En un nuevo acto provocativo, el Reino Unido ha decidido de manera unilateral extender su control sobre vastas zonas marítimas alrededor de las Islas Malvinas, sumando 166 mil km2 a las ya impuestas 283 mil km2 de exclusión. Esta acción, que prohíbe la navegación y la pesca en estas aguas estratégicas, ha desencadenado un enfrentamiento directo con Argentina y sus derechos soberanos.
La medida británica, anunciada el 26 de febrero, ha desafiado no solo la resolución 31/49 de la Asamblea General, que prohíbe actos unilaterales en la Cuestión Malvinas, sino que también viola los compromisos del Reino Unido en el marco de la Convención para la Conservación de los Recursos Vivos Marinos Antárticos (CCRVMA). Expertos señalan que esta ampliación del control, bajo el disfraz de una Área Marítima Protegida (AMP), tiene claras intenciones geopolíticas.
Guillermo Carmona, ex Secretario de Malvinas, Antártida y Atlántico Sur de la Nación Argentina, denunció que la decisión británica es condenable por tres razones centrales: la violación de resoluciones internacionales, el quebrantamiento de compromisos en tratados medioambientales y el uso de medidas ambientales como herramientas geopolíticas.
Esta no es la primera vez que el Reino Unido provoca tensiones en la región. En 2011, anunciaron la creación de la AMP sobre 1.2 millones de km2 de mar, desencadenando una respuesta inmediata del gobierno argentino, que la calificó como un «acto de provocación». En esta ocasión, la expansión anunciada ha aumentado el control británico sobre el 36 por ciento de la zona marítima de las Islas Malvinas.
Bajo la fachada de la preservación marina, el Reino Unido no solo ignora los derechos soberanos argentinos, sino que también viola las normas de la CCAMLR, integrada por más de treinta países con reclamaciones sobre el Continente Antártico.
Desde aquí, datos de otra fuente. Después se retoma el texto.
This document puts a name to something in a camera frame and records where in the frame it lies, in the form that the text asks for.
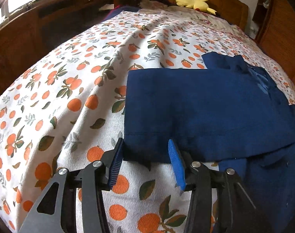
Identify navy blue suit jacket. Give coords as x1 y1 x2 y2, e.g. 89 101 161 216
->
124 52 295 232

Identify yellow plush toy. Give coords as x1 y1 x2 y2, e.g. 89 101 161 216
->
175 0 217 15

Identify floral beige pillow blanket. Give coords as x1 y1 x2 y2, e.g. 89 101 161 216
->
139 0 231 26

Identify orange print bed sheet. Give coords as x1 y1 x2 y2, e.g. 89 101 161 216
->
0 11 295 232

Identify long wooden desk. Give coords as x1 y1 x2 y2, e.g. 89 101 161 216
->
0 0 108 95

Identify wooden slatted wardrobe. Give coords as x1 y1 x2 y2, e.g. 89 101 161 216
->
252 0 295 86

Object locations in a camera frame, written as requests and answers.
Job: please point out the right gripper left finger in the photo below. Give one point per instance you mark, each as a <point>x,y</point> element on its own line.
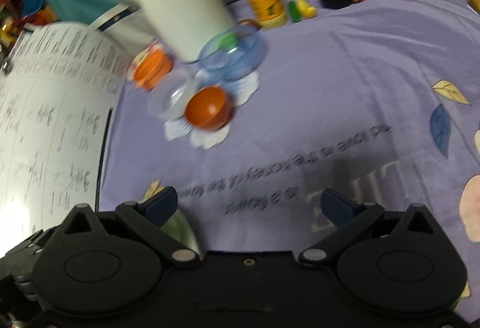
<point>146,219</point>

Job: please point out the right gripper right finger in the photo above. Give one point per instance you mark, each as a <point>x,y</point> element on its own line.
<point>350,219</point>

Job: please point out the white round plate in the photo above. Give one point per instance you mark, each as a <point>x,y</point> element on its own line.
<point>180,229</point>

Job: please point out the clear plastic bowl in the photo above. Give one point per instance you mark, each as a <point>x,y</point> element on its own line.
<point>168,99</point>

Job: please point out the red orange small bowl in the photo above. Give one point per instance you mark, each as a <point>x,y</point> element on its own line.
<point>209,109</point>

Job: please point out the blue transparent bowl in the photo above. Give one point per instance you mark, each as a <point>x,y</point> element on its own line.
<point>238,63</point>

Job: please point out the purple floral tablecloth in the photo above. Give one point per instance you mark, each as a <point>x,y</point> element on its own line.
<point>379,101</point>

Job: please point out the orange cup with spout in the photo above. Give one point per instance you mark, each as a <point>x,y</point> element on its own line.
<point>156,65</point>

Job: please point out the white instruction sheet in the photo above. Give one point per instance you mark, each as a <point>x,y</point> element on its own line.
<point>57,104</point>

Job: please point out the green toy vegetable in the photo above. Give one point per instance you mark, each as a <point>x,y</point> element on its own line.
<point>228,42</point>

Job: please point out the green toy cucumber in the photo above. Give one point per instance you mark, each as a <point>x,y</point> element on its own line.
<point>294,14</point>

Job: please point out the toy banana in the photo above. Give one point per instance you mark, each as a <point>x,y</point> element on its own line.
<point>306,10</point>

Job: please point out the brown toy chestnut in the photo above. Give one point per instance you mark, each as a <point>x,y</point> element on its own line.
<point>250,22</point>

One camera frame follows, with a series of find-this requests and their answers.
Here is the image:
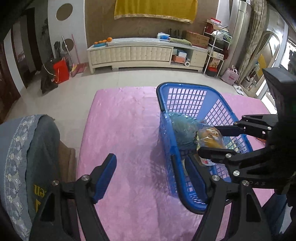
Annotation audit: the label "small cake blue wrapper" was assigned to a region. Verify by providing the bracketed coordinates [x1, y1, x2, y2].
[196, 126, 226, 166]

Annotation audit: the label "white slippers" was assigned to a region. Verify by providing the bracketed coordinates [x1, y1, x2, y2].
[233, 84, 244, 95]

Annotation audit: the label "light blue snack bag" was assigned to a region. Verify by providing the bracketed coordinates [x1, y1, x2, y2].
[168, 112, 207, 150]

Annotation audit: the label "blue plastic basket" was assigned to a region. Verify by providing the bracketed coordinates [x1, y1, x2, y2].
[156, 82, 254, 215]

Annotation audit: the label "pink shopping bag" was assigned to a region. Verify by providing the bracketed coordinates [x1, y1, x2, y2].
[221, 65, 239, 85]

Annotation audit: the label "grey blue covered sofa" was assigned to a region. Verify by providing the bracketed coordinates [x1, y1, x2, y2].
[1, 114, 61, 240]

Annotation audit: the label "standing mirror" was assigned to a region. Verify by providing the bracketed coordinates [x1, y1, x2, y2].
[238, 31, 280, 97]

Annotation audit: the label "white metal shelf rack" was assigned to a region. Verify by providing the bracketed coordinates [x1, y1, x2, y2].
[203, 18, 232, 77]

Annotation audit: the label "brown cardboard box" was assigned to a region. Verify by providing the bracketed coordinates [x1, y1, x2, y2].
[183, 31, 210, 49]

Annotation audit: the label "green folded cloth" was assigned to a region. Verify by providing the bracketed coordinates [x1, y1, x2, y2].
[170, 37, 192, 46]

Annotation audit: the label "dark bag on floor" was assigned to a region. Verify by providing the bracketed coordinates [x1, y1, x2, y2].
[40, 58, 61, 94]

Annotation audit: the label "broom and dustpan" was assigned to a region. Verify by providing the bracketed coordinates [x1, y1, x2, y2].
[62, 34, 87, 78]

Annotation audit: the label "red paper bag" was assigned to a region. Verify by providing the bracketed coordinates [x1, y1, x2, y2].
[53, 57, 70, 84]

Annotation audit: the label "blue tissue box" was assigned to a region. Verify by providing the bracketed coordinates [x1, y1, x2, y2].
[157, 32, 171, 41]

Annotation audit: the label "cream TV cabinet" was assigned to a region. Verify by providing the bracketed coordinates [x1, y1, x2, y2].
[87, 38, 208, 73]

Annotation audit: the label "plate of oranges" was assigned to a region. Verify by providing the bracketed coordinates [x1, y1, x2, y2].
[93, 37, 113, 47]

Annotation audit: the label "yellow wall cloth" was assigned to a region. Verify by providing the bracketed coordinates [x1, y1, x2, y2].
[114, 0, 198, 24]

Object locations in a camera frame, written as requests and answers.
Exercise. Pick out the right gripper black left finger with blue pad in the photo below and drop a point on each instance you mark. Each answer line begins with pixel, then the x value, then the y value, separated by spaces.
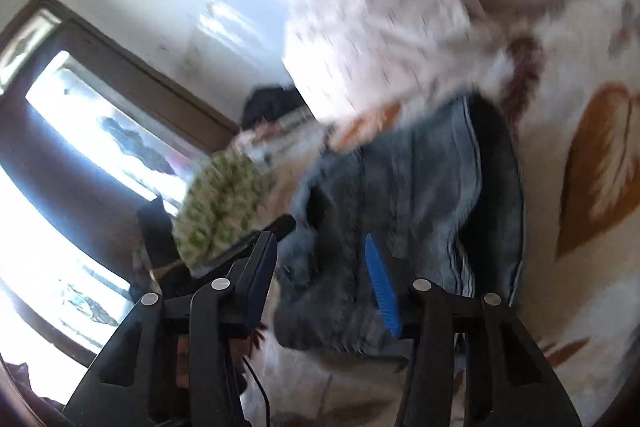
pixel 169 363

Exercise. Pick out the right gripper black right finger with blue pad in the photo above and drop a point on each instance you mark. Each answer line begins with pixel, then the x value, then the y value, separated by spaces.
pixel 508 381

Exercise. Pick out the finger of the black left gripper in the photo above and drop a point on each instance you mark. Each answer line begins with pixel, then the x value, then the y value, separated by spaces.
pixel 279 229

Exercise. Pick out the grey-blue denim pants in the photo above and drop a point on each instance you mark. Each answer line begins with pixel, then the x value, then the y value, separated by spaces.
pixel 443 195

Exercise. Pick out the green white patterned cloth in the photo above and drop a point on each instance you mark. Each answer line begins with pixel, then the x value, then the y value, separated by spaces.
pixel 221 206

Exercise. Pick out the black cloth item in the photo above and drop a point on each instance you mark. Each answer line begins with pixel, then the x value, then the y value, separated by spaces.
pixel 269 104

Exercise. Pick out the cream patterned pillow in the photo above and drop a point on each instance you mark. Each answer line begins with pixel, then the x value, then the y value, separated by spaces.
pixel 347 56

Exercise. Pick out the cream leaf-print fleece blanket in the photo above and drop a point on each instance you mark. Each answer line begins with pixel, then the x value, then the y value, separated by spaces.
pixel 567 79

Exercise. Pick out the brown wooden window frame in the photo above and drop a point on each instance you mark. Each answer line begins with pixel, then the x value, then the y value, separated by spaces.
pixel 89 135

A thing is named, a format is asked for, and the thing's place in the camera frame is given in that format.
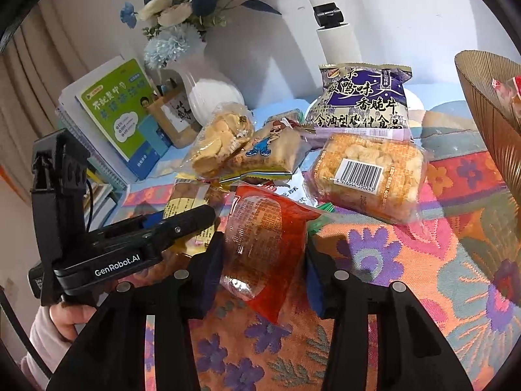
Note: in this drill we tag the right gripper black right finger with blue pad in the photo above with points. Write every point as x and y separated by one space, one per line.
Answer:
413 353

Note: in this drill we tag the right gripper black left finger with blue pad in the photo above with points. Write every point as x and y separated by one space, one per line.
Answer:
141 336

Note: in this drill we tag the person's left hand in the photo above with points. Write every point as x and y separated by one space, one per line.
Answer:
71 317

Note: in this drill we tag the lilac long wafer packet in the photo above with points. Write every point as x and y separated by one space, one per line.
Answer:
318 136

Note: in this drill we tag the white green scallion biscuit packet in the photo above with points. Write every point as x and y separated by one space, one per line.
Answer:
296 190

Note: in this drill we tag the purple duck flavour chip bag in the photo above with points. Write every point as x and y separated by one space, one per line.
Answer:
359 95

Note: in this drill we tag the pink sleeve forearm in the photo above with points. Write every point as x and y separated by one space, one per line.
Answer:
51 334

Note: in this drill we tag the amber ribbed glass bowl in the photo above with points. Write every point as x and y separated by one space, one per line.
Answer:
476 72

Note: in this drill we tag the white desk lamp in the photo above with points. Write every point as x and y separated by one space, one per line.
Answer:
336 35

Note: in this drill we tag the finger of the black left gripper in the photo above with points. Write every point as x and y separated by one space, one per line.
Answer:
167 231

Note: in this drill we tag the green cover book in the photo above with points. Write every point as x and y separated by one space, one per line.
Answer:
116 96

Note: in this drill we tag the cartoon plumber snack packet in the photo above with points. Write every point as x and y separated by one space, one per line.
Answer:
274 153

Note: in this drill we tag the blue and white artificial flowers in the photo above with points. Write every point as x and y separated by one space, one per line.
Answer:
176 28

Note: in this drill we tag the small beige cracker packet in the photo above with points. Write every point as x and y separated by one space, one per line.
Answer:
294 115

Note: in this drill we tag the red orange snack packet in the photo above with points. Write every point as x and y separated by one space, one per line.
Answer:
264 241

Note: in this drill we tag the clear bag yellow cookies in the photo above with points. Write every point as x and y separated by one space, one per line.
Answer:
229 129

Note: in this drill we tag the white ribbed ceramic vase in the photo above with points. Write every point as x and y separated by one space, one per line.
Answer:
206 87

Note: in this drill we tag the caramel rice cake barcode packet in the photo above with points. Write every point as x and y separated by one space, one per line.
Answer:
378 177
La Convención fue creada con la intención de coordinar reglas comunes para la preservación de la zona, y la acción británica profundiza aún más el conflicto.
Hasta el momento, el Ministerio de Relaciones Exteriores de Argentina no ha hecho público su reclamo ante las autoridades británicas, dejando en suspenso el futuro desarrollo de esta escalada diplomática.